Cómo hacer que funcione un hogar multigeneracional

Ideas para conseguir que en un hogar compuesto de varias generaciones sea posible la convivencia diaria y el desarrollo de relaciones positivas.

En algunas familias viven juntos abuelos, hijos, nietos e, incluso, bisnietos, y pueden surgir roces en el hogar debido a las diferencias de gustos y costumbres entre ellos. Es algo habitual en el hogar multigeneracional y no hay que alarmarse. Teniendo en cuenta algunos aspectos fundamentales, se superará con éxito cualquier dificultad que surja.

Vivir con los abuelos

Al compartir la vida con los abuelos, no se olvide de que estos tienen una mentalidad conforme a la época en que han vivido, y que su edad avanzada conlleva necesidades distintas. Si se escuchan sus opiniones, estarán más dispuestos a colaborar. Por su parte, ellos deben respetar las costumbres de las otras generaciones del hogar y no intentar comparar situaciones que pueden tener enfoques distintos, especialmente si hay adolescentes en la casa, con los que la comunicación suele resultar más difícil.

Padres e hijos

Son los padres quienes deben marcar unas pautas de comportamiento, basadas en el respeto y el diálogo para que el hogar multigeneracional funcione. La relación entre ambos depende, principalmente, de la educación que los padres hayan dado a sus hijos, y de la coherencia que muestren aquellos con sus principios. No se puede exigir a los hijos que cumplan el horario si ellos no lo hacen. Por otro lado, desde que los niños son pequeños, es importante transmitirles actitudes positivas hacia los demás, adaptando las explicaciones a su edad y temperamento. De este modo, se conseguirá con ellos mayor comunicación.

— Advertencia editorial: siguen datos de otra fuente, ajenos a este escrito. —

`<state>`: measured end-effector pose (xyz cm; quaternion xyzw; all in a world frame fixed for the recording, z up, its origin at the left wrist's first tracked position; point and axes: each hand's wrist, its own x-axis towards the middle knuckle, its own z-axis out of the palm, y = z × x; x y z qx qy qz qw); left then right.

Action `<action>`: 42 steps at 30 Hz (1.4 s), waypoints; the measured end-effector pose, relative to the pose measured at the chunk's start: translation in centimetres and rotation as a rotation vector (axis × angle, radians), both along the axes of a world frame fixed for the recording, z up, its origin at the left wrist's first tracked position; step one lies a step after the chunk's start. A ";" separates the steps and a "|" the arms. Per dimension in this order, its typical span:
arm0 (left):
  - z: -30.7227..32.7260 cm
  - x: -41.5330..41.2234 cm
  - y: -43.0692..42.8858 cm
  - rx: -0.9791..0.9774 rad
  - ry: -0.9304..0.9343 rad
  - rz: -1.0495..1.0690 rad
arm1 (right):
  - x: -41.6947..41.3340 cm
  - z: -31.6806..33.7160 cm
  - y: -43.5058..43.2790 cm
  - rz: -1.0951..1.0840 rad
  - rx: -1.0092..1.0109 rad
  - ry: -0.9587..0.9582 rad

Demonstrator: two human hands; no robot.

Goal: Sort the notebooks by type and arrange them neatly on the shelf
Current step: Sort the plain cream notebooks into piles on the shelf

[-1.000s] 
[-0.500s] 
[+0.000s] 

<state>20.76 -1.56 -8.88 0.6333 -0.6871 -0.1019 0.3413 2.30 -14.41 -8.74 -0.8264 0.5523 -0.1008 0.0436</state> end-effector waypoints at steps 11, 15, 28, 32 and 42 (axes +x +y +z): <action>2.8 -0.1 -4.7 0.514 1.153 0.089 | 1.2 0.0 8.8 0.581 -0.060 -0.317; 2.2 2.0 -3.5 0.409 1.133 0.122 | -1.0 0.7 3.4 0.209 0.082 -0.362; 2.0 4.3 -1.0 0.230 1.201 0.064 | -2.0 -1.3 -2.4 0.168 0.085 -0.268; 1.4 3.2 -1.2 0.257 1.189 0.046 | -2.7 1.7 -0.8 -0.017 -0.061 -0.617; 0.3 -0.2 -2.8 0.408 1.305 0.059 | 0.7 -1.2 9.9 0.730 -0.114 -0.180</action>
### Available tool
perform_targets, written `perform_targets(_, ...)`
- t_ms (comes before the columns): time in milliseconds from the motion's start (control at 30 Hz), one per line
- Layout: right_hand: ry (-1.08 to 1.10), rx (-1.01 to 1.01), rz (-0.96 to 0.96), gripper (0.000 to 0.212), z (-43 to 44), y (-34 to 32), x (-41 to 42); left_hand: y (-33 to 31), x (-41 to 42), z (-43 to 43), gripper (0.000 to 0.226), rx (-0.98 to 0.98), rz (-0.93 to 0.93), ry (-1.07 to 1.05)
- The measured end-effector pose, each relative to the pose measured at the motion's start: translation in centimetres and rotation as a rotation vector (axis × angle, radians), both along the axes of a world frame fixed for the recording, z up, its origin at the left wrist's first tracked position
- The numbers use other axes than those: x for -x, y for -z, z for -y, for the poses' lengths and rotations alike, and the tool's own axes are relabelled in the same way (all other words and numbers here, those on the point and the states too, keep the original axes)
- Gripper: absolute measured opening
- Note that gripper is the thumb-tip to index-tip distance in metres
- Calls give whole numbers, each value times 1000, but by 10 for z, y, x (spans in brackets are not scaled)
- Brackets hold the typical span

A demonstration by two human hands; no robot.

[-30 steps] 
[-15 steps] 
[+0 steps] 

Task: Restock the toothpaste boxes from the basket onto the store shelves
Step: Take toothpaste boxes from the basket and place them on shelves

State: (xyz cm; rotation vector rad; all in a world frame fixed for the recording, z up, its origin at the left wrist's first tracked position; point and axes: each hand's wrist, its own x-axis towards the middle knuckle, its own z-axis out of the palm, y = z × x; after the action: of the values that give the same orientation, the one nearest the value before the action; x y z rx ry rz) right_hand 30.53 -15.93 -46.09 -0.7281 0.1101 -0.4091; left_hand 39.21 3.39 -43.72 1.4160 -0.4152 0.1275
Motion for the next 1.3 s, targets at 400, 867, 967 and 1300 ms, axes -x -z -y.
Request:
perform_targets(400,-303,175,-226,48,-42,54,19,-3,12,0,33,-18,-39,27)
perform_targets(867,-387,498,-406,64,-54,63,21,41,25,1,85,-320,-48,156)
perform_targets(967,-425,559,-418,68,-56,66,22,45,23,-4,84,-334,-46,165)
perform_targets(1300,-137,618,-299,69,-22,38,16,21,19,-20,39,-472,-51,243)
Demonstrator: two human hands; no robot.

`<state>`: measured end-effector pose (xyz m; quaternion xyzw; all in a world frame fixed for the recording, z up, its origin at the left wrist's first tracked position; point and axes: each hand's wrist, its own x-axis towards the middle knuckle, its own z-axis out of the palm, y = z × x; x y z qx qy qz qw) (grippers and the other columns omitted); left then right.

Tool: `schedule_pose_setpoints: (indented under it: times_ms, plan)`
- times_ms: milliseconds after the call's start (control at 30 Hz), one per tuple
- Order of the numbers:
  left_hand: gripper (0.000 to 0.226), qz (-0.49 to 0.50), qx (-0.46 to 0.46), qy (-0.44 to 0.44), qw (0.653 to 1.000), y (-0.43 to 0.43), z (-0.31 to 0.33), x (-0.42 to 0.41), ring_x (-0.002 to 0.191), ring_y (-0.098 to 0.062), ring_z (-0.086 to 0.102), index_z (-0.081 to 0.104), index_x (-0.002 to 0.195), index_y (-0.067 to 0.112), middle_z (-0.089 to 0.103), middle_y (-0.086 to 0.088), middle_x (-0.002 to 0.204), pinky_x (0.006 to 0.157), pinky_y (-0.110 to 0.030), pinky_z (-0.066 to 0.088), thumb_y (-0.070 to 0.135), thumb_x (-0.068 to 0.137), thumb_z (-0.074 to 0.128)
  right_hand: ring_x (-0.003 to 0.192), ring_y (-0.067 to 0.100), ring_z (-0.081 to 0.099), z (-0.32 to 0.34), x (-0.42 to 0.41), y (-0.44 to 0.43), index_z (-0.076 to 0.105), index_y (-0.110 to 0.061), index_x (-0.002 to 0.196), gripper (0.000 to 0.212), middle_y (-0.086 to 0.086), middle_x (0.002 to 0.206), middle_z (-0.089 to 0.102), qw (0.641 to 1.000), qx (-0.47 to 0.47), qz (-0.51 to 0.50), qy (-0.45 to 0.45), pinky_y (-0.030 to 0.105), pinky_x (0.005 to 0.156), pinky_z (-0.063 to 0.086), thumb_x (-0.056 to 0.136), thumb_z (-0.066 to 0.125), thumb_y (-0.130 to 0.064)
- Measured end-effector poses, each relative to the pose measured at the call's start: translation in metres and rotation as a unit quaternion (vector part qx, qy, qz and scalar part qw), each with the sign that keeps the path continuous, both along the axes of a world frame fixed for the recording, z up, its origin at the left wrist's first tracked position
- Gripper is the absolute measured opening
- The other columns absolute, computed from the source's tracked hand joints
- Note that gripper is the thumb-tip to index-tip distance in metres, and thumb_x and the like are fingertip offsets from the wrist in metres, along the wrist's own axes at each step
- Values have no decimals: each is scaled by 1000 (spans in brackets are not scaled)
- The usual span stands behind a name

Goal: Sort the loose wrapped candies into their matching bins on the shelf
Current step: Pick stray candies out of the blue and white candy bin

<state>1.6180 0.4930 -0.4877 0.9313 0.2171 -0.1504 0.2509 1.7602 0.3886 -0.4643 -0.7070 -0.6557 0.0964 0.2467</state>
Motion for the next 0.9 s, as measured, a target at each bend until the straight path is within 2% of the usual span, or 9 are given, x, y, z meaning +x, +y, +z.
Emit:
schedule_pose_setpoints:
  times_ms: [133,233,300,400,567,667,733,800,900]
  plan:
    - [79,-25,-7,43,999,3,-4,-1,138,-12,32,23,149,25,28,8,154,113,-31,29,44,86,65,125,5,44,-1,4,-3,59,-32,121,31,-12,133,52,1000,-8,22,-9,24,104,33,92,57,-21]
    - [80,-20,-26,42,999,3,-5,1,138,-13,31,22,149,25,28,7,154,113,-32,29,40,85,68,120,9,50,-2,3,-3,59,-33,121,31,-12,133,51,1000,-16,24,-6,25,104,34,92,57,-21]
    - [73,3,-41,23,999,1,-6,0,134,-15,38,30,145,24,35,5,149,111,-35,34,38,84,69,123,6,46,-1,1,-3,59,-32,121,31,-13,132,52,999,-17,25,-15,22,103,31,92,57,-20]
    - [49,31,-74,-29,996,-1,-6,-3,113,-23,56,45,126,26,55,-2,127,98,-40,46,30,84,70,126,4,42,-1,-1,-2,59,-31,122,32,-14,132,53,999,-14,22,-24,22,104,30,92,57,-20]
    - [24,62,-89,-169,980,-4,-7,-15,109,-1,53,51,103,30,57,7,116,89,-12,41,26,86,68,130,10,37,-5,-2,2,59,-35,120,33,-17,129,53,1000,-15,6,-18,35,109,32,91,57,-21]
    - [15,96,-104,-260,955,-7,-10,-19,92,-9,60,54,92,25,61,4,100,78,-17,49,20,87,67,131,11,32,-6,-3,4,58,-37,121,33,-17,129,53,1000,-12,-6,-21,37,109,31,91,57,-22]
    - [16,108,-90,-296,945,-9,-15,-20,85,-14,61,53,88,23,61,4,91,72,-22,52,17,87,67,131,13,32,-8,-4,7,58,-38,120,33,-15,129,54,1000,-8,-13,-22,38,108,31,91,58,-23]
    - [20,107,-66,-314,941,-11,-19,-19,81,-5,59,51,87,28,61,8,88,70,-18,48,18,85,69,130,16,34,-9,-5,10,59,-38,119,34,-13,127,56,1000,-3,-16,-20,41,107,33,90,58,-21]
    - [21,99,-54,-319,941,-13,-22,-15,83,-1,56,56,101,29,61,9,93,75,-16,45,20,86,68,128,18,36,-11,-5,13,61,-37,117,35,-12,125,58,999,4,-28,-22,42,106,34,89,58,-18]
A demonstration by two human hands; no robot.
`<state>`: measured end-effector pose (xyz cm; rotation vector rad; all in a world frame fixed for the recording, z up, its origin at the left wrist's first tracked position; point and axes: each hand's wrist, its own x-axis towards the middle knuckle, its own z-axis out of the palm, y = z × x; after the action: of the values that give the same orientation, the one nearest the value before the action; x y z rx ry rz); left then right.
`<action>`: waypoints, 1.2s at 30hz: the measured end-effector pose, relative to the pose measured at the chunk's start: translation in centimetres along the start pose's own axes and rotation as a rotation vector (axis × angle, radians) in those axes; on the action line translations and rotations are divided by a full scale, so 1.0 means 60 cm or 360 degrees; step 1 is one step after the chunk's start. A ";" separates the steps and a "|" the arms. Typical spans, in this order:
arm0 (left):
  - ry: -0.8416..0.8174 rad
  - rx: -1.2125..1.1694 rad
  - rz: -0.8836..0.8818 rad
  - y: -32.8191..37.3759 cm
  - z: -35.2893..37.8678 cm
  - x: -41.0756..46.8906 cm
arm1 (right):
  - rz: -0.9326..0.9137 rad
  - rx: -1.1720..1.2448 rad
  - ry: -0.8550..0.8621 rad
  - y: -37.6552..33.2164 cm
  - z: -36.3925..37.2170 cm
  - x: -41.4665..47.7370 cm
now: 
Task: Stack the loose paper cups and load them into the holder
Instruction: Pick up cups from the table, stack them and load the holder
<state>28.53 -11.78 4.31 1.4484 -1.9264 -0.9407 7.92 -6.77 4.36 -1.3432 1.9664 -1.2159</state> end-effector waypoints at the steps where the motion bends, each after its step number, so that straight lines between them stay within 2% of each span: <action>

Qué hacer cuando surgen dificultades

Las dificultades, sean las que sean en el hogar, no deben convertirse en un obstáculo para la convivencia, sino en un reto a superar que fortalezca los lazos familiares. La mayoría de las veces, se necesitará mucha paciencia por parte de todos, ya que la tensión suele crispar los nervios. En cualquier caso, los padres deben intentar mantenerse fieles a sus principios, con la flexibilidad necesaria, y dialogando con todos para llegar a consensos y superar los conflictos en el hogar.